5. Woods: National registry needed for COVID testing supplies
- Atrium Health CEO Eugene Woods has medical facilities in the Carolinas and Georgia. He that COVID-19 testing results are delayed due to shortages of reagents to process the tests. Woods asked Congress last week to get the federal government to help create a national registry to distribute supplies to hot spots around the country. Woods also said he appealed to have health care workers be at the front of the line once a COVID-19 vaccine is approved.
- What Woods said: "Yes, we have asked that health care workers throughout the country, especially in the hot spot areas, be- be- be at the front of the line together with essential workers, including teachers and- and so forth. So we've already made that- that request. The challenge, and I shared this with the- the Senate committee is that, you know, even when we have the flu, a flu season, 40% of Americans say they're not going to get vaccinated. And so what you heard in my testimony was that I do think we need to launch a national campaign, national PSA that really talks about the benefits of vaccination."
- What it matters: A national registry could play the role of oversight in a constantly evolving pandemic that is lacking at the moment. As hospitals change their need -- more patients vs less -- so too should testing and medical supplies to combat the ongoing epidemic.
ICYMI: 100 days to go: Biden leads in key state of Michigan
- Yes, there's an election still happening, and it's getting closer every week. CBS News' latest Battleground Tracker looked at national trends and the presidential race in two Midwestern states, Ohio and Michigan.
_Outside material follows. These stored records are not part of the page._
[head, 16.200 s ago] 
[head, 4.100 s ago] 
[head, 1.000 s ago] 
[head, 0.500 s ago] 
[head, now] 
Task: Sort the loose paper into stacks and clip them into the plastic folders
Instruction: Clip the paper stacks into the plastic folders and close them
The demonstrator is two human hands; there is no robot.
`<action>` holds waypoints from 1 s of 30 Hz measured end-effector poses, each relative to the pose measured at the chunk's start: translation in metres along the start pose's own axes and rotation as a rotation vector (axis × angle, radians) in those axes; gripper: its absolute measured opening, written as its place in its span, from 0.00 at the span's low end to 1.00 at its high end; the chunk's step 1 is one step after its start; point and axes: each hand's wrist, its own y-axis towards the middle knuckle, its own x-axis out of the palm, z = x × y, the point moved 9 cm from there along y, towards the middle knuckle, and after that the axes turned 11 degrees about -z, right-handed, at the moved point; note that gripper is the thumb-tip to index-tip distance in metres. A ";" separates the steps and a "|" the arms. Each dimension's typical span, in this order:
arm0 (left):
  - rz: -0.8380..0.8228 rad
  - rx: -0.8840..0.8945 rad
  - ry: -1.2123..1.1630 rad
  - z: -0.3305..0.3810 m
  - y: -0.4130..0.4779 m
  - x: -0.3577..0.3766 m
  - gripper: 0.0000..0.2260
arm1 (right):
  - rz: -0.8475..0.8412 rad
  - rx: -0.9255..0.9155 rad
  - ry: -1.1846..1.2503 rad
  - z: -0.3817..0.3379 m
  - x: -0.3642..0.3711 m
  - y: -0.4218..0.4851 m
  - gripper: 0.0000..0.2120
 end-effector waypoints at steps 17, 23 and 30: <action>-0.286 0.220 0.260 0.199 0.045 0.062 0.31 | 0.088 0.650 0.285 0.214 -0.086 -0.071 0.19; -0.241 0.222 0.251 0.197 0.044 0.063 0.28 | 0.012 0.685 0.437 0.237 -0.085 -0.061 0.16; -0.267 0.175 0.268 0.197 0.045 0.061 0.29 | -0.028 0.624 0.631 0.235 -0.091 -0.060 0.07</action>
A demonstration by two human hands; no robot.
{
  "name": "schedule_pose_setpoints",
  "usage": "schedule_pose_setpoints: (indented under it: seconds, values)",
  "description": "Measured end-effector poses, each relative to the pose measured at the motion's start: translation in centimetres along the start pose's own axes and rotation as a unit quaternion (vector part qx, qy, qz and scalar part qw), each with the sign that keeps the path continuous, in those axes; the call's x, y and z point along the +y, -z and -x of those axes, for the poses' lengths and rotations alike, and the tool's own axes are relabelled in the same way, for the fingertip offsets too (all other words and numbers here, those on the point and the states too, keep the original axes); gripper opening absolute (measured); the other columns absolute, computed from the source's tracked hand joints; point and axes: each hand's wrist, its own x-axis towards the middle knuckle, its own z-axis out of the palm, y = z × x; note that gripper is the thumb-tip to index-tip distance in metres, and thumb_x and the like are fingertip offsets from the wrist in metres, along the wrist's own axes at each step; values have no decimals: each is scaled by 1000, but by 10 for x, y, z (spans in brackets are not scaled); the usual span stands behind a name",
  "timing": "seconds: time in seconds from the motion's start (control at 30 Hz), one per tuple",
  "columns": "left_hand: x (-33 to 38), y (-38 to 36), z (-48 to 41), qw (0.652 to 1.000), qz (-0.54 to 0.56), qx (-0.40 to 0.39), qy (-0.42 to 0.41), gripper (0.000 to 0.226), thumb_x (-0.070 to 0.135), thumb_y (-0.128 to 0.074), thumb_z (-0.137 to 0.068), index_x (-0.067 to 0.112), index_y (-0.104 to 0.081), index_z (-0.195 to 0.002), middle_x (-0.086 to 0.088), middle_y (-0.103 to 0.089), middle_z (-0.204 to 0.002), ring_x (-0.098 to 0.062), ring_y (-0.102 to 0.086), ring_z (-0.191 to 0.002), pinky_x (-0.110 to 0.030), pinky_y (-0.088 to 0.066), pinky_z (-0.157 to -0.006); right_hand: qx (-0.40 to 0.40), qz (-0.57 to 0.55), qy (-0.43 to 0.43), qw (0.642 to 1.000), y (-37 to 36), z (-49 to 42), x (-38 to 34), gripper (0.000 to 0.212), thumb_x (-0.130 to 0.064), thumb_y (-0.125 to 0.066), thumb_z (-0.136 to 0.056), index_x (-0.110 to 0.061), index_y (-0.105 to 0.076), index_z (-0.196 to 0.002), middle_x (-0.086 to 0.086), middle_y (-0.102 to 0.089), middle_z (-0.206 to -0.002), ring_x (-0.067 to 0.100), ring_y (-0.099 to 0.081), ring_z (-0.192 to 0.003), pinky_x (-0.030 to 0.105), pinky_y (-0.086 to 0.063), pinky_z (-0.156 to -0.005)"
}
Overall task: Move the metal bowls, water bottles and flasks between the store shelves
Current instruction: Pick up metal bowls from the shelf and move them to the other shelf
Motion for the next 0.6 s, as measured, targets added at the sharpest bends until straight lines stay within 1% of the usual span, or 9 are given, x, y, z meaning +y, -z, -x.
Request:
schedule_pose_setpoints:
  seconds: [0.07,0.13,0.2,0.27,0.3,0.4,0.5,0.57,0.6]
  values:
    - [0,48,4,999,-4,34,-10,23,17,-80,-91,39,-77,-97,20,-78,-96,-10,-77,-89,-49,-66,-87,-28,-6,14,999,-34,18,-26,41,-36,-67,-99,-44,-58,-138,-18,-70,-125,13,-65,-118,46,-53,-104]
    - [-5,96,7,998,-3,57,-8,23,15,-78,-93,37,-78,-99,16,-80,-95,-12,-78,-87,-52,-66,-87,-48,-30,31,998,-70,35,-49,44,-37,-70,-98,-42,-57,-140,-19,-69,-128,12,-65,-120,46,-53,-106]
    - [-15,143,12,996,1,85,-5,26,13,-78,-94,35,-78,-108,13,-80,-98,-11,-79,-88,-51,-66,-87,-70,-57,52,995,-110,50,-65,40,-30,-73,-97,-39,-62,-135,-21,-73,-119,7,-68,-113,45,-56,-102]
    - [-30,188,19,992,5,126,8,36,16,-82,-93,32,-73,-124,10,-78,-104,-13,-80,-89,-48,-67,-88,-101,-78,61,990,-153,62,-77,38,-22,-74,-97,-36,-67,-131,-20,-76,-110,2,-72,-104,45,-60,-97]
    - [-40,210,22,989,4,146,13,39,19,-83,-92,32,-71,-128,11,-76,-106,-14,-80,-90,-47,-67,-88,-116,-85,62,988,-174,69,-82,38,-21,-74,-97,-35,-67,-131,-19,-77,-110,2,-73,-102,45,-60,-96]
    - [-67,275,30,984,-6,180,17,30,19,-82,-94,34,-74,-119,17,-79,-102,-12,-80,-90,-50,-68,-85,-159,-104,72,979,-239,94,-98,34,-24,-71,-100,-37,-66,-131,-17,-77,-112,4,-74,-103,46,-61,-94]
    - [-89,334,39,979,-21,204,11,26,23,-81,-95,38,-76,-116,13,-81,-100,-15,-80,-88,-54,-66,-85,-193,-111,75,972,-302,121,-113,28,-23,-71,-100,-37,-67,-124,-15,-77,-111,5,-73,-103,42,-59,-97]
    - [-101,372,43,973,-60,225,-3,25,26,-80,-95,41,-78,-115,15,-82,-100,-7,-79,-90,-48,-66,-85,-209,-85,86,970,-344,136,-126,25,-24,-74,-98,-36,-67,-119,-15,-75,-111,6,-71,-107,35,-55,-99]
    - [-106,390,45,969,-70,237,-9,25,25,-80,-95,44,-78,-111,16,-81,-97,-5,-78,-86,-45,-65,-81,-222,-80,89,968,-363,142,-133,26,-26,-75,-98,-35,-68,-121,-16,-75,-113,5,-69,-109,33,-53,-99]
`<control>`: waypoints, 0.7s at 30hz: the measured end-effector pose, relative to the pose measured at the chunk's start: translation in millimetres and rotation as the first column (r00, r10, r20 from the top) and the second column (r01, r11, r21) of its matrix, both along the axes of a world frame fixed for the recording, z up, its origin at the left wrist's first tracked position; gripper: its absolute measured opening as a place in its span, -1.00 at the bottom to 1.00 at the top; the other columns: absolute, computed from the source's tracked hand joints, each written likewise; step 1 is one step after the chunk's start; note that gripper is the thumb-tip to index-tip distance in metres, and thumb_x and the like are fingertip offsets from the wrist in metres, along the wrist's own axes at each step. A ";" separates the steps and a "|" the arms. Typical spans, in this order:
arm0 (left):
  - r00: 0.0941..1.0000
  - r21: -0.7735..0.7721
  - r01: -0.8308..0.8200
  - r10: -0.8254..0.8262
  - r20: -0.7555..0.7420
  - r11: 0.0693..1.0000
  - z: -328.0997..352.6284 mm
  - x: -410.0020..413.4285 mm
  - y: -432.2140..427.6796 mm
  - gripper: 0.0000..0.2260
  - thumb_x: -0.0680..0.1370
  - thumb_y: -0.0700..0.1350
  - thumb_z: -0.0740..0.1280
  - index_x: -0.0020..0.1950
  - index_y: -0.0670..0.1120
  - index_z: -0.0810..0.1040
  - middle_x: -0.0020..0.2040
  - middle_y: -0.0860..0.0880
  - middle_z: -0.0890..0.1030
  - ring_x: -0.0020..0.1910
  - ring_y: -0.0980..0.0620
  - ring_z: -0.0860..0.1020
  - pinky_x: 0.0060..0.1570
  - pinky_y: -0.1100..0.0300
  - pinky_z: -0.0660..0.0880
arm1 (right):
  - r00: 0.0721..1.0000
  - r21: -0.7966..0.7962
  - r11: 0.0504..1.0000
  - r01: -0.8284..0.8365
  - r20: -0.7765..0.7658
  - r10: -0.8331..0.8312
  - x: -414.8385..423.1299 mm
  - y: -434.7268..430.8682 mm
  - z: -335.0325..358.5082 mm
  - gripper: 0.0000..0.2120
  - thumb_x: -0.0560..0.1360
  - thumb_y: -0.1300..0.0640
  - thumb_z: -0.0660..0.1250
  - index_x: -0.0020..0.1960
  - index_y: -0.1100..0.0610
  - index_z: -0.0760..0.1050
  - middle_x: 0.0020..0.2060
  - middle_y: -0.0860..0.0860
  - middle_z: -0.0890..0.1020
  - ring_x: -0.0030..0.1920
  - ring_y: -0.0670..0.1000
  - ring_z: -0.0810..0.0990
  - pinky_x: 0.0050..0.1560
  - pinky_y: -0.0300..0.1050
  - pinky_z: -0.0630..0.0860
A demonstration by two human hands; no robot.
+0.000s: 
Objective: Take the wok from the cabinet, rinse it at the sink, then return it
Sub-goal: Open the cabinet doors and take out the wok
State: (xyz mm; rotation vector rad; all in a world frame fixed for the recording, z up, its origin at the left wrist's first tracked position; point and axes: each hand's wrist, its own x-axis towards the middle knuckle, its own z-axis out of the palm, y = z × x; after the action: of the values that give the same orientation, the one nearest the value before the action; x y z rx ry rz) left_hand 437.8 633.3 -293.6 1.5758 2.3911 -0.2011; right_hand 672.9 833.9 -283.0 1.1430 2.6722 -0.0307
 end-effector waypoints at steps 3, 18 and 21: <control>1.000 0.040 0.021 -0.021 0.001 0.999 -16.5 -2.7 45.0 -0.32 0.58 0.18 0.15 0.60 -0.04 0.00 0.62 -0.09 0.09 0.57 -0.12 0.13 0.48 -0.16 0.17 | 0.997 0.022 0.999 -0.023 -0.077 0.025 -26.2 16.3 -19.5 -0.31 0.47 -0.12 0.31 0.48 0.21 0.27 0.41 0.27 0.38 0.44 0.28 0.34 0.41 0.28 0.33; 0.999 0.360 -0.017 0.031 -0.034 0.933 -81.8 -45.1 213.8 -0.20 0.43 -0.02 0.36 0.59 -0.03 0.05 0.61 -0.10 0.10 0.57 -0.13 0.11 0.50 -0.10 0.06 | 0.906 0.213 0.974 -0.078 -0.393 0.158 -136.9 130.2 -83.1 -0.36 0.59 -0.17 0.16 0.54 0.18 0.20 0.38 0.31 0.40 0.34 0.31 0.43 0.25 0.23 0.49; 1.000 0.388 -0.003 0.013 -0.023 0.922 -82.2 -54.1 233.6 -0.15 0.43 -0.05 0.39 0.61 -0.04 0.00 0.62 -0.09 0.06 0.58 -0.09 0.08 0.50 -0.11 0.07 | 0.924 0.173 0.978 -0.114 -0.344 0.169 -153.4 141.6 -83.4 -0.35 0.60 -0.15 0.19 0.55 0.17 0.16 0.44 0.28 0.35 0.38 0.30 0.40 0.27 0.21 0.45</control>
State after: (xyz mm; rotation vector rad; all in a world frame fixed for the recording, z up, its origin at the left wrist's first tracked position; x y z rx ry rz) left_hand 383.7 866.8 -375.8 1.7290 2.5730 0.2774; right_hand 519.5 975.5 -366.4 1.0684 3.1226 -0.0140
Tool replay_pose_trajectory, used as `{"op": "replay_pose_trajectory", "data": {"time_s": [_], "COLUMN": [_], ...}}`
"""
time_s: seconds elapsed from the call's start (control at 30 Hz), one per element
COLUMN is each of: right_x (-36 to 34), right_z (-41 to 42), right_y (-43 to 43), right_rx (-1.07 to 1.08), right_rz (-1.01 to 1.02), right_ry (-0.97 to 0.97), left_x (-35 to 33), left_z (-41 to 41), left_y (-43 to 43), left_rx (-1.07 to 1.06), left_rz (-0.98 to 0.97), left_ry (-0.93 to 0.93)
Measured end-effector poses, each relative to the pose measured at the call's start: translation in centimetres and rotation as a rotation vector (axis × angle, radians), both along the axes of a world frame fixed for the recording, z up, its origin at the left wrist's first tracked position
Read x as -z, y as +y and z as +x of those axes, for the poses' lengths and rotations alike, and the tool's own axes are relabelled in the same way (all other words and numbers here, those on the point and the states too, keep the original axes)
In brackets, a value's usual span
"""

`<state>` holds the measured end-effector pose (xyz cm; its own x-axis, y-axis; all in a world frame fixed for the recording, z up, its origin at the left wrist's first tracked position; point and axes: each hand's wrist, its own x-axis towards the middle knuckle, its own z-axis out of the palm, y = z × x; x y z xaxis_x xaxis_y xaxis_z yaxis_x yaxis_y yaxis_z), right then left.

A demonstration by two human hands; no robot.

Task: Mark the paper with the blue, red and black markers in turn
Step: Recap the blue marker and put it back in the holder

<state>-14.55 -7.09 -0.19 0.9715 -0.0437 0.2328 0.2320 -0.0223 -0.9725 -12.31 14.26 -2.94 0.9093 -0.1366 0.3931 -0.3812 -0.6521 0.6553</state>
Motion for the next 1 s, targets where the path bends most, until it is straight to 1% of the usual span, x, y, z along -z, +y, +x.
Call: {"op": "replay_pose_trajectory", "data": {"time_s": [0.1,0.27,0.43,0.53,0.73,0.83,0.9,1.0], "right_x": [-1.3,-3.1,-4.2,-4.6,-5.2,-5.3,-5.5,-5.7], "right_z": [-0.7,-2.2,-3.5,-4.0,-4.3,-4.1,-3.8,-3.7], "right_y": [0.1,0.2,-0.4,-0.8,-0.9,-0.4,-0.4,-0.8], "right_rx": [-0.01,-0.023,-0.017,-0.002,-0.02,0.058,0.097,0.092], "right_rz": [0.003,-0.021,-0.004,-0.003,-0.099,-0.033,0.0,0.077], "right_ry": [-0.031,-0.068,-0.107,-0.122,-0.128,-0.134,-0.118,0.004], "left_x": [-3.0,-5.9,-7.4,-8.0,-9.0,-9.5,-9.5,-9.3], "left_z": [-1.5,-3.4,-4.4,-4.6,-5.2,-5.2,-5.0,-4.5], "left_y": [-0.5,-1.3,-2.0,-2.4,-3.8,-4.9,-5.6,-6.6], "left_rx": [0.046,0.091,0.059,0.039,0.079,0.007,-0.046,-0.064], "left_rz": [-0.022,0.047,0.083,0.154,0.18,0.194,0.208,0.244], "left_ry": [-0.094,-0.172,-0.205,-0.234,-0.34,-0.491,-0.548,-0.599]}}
President Trump won both in 2016 and our results today show Ohio is competitive.
- What the polls show: President Trump is up 46 to Biden's 45. But in Michigan, former Vice President Joe Biden leads. He's up 48 to 42.
- Why it matters, from Salvanto and the team: Some elections are just about "the economy," but despite the downturn, 2020 is about much more; there's just too much else happening. And while there's no big edge for either President Trump or former Vice President Joe Biden regarding who can revive the nation's economic fortunes, we do see glaring divisions over the matters shaping the nation's cultural and race relations and public health, all of which are strongly tied to vote, and which as of now accrue to Joe Biden's advantage.